**WHAT TO PRODUCE**
Only one stretch of the records below should be repeated. It starts with the line containing "At (413, 163)" and goes on through the line containing "The thing at", exactly as written.

── DATA FOR ANALYSIS ──

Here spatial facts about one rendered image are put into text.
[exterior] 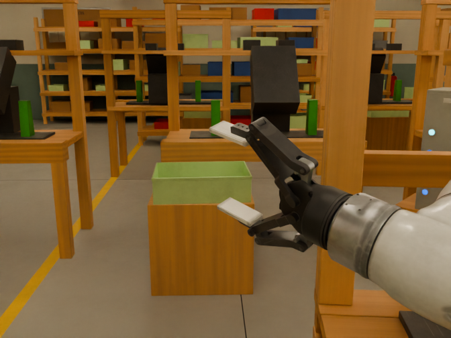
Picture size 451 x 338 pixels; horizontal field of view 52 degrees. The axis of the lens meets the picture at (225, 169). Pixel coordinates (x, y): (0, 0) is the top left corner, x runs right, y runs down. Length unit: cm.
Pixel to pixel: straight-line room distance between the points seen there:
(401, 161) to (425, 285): 82
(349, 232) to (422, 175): 80
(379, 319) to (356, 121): 50
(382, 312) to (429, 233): 82
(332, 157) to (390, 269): 68
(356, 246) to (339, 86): 66
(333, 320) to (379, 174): 39
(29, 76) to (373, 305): 1063
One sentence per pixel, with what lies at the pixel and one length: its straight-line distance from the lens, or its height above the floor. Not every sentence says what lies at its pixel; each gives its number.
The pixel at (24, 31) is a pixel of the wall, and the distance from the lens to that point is 1148.
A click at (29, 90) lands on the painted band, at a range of 1151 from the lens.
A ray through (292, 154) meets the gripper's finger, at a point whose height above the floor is 141.
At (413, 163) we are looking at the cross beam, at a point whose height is 125.
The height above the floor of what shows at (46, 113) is 23.
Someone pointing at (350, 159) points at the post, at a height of 128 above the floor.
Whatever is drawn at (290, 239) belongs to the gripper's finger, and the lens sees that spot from 65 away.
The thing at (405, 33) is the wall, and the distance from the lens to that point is 1159.
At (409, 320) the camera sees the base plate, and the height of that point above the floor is 90.
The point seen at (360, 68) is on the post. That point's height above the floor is 150.
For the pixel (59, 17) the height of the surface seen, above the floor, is 223.
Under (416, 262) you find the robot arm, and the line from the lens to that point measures 50.
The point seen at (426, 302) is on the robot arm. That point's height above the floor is 130.
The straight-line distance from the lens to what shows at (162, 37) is 773.
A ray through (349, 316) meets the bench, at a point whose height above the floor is 88.
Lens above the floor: 154
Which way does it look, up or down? 14 degrees down
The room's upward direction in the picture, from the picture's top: straight up
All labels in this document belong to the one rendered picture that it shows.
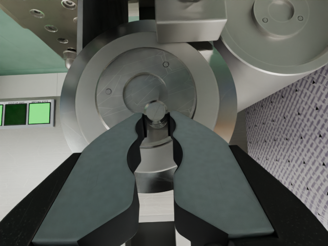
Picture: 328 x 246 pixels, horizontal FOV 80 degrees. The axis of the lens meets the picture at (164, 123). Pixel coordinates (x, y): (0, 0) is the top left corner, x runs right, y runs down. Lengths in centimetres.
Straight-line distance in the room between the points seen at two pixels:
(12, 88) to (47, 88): 52
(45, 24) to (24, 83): 319
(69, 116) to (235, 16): 17
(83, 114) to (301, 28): 20
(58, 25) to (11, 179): 38
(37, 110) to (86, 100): 42
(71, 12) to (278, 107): 39
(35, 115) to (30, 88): 301
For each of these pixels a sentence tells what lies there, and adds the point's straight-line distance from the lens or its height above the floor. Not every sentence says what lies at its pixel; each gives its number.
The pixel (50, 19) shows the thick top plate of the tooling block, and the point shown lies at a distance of 48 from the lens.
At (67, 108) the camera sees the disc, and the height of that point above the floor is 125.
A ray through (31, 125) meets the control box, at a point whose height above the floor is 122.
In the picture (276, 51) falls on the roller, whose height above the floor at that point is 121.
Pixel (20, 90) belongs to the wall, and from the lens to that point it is 367.
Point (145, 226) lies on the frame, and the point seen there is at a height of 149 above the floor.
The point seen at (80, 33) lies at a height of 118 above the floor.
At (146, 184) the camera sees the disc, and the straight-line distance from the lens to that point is 16.
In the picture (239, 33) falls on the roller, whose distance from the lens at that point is 20.
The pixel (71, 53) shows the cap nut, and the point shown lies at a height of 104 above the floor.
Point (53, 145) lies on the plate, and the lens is 56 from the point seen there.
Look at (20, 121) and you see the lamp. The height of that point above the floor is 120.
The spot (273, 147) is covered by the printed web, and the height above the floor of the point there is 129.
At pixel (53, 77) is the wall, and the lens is 346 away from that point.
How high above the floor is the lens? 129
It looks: 8 degrees down
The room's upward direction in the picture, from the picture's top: 177 degrees clockwise
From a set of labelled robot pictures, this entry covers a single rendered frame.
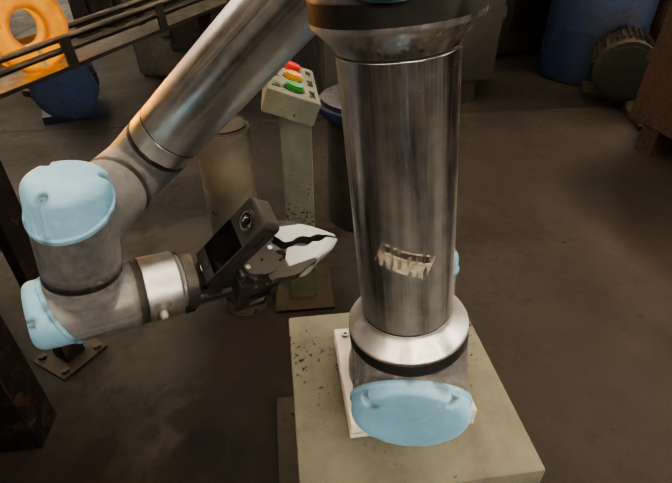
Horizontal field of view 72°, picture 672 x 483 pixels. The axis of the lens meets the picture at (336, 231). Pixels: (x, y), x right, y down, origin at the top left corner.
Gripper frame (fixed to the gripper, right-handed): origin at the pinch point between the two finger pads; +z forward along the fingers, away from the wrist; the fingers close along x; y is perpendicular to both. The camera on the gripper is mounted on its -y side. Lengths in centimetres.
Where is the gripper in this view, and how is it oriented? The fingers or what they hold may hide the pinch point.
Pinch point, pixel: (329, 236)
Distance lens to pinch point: 63.6
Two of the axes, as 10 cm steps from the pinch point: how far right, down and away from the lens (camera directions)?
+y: -2.9, 6.1, 7.3
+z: 8.4, -1.9, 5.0
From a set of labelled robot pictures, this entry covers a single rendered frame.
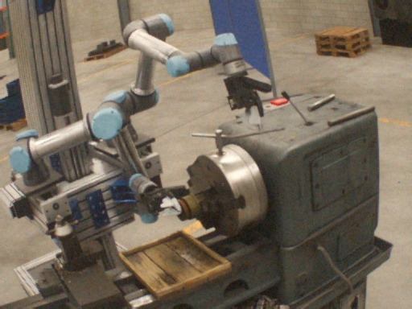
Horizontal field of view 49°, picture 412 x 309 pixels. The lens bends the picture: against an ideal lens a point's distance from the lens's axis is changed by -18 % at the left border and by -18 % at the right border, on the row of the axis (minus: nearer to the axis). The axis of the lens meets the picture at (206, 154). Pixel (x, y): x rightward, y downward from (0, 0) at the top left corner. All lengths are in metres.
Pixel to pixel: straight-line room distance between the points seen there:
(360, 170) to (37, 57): 1.52
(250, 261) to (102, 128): 0.72
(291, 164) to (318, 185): 0.17
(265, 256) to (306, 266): 0.22
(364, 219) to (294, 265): 0.42
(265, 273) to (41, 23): 1.49
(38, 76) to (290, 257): 1.36
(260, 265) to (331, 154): 0.49
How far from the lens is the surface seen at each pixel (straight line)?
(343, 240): 2.18
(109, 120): 1.93
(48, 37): 2.38
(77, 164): 2.45
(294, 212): 1.89
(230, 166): 1.83
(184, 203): 1.86
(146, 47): 1.97
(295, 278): 2.07
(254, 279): 2.00
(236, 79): 1.81
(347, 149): 2.02
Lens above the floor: 1.90
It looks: 21 degrees down
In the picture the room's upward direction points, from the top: 10 degrees counter-clockwise
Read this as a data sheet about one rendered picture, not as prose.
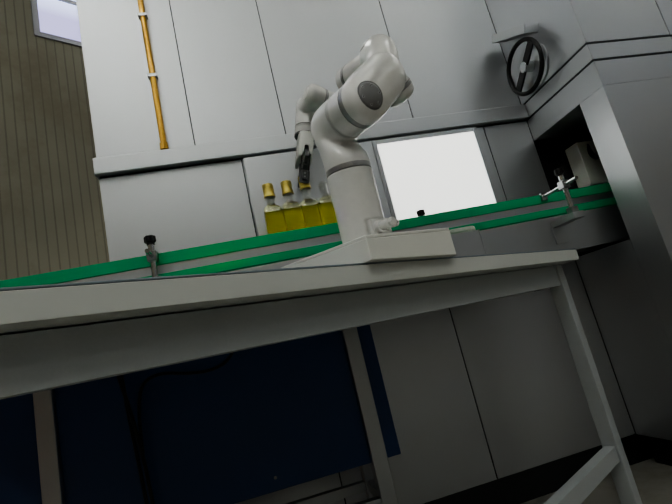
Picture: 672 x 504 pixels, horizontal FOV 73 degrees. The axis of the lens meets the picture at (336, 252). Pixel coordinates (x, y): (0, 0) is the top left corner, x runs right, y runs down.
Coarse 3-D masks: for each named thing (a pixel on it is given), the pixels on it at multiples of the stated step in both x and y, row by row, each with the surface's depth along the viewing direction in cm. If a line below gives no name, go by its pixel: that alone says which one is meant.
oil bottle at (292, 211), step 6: (288, 204) 138; (294, 204) 138; (288, 210) 137; (294, 210) 138; (300, 210) 138; (288, 216) 137; (294, 216) 137; (300, 216) 138; (288, 222) 137; (294, 222) 137; (300, 222) 137; (288, 228) 136; (294, 228) 136; (300, 228) 137
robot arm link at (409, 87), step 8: (352, 64) 124; (360, 64) 122; (344, 72) 127; (352, 72) 125; (344, 80) 128; (408, 80) 113; (408, 88) 113; (400, 96) 113; (408, 96) 114; (392, 104) 115; (400, 104) 115
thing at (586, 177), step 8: (576, 144) 176; (584, 144) 176; (592, 144) 177; (568, 152) 180; (576, 152) 176; (584, 152) 175; (568, 160) 181; (576, 160) 177; (584, 160) 174; (592, 160) 175; (600, 160) 176; (576, 168) 178; (584, 168) 174; (592, 168) 174; (600, 168) 175; (584, 176) 175; (592, 176) 173; (600, 176) 174; (584, 184) 176; (592, 184) 172
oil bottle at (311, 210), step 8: (304, 200) 140; (312, 200) 140; (304, 208) 139; (312, 208) 139; (320, 208) 140; (304, 216) 138; (312, 216) 138; (320, 216) 139; (312, 224) 138; (320, 224) 138
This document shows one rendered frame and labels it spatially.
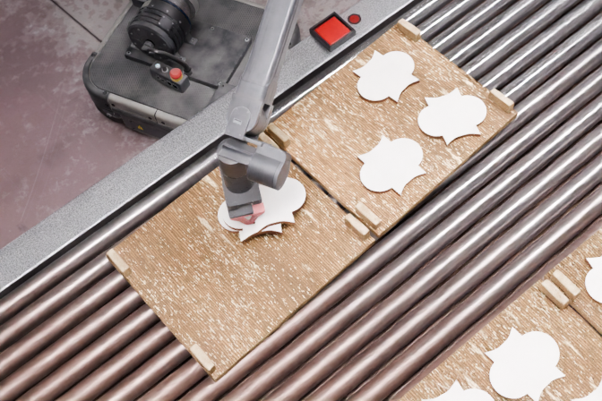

───

**COMPLETED TASK**
At (413, 163) we are looking at the cross beam, at a point whose height is 125.
The height above the floor of what shows at (46, 113) is 23.
Someone pointing at (350, 159) points at the post, at a height of 128 above the floor.
Whatever is drawn at (290, 239) belongs to the gripper's finger, and the lens sees that spot from 65 away.
The thing at (405, 33) is the wall, and the distance from the lens to that point is 1159.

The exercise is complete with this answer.